START DATA SECTION

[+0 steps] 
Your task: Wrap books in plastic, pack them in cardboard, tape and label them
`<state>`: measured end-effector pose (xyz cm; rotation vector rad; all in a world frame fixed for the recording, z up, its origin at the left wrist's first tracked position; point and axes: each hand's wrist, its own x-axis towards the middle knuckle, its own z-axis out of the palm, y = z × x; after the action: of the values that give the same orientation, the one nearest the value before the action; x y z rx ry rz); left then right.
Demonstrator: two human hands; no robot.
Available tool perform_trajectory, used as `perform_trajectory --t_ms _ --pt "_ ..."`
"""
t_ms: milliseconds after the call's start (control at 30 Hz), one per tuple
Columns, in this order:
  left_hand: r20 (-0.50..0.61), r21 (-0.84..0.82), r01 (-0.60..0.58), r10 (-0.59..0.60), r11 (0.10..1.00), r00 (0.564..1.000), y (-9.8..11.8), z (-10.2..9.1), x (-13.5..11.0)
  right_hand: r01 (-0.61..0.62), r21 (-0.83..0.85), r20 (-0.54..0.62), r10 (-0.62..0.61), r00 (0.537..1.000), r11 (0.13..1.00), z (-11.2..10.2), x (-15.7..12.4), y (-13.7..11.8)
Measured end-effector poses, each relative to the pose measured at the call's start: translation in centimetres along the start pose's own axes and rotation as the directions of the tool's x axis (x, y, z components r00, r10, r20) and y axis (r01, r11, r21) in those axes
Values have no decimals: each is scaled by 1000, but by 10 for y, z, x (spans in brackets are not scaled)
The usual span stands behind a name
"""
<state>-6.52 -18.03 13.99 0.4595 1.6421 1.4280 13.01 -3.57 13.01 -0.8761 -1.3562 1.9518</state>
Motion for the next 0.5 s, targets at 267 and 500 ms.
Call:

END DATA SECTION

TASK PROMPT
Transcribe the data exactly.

EXERCISE ANSWER
[+0 steps] 
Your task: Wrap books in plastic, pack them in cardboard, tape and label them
`<state>`: measured end-effector pose (xyz cm; rotation vector rad; all in a world frame fixed for the recording, z up, its origin at the left wrist's first tracked position; point and axes: each hand's wrist, its own x-axis towards the middle knuckle, its own z-axis out of the palm, y = z × x; after the action: of the values that give the same orientation, the one nearest the value before the action; x y z rx ry rz); left then right.
Demonstrator: two human hands; no robot.
Available tool perform_trajectory, used as `perform_trajectory --t_ms _ --pt "_ ..."`
"""
t_ms: milliseconds after the call's start (control at 30 Hz), one per tuple
Columns, in this order:
  left_hand: r20 (-0.50..0.61), r21 (-0.84..0.82), r01 (-0.60..0.58), r10 (-0.59..0.60), r11 (0.10..1.00), r00 (0.564..1.000), y (-9.8..11.8), z (-10.2..9.1), x (-13.5..11.0)
  right_hand: r01 (-0.61..0.62), r21 (-0.83..0.85), r20 (-0.54..0.62), r10 (-0.62..0.61), r00 (0.537..1.000), r11 (0.13..1.00), z (-11.2..10.2), x (-15.7..12.4), y (-13.7..11.8)
Measured end-effector poses, each relative to the pose measured at the call's start: translation in centimetres along the start pose's own axes and rotation as the directions of the tool's x axis (x, y, z components r00, r10, r20) and y axis (r01, r11, r21) in those axes
Values have no decimals: each is scaled by 1000, but by 10 for y, z, x (spans in brackets are not scaled)
The usual span stands behind a name
"""
<state>-6.52 -18.03 13.99 0.4595 1.6421 1.4280 13.01 -3.57 13.01 -0.8761 -1.3562 1.9518</state>
Motion for the next 0.5 s, targets at 267 and 500 ms.
Call:

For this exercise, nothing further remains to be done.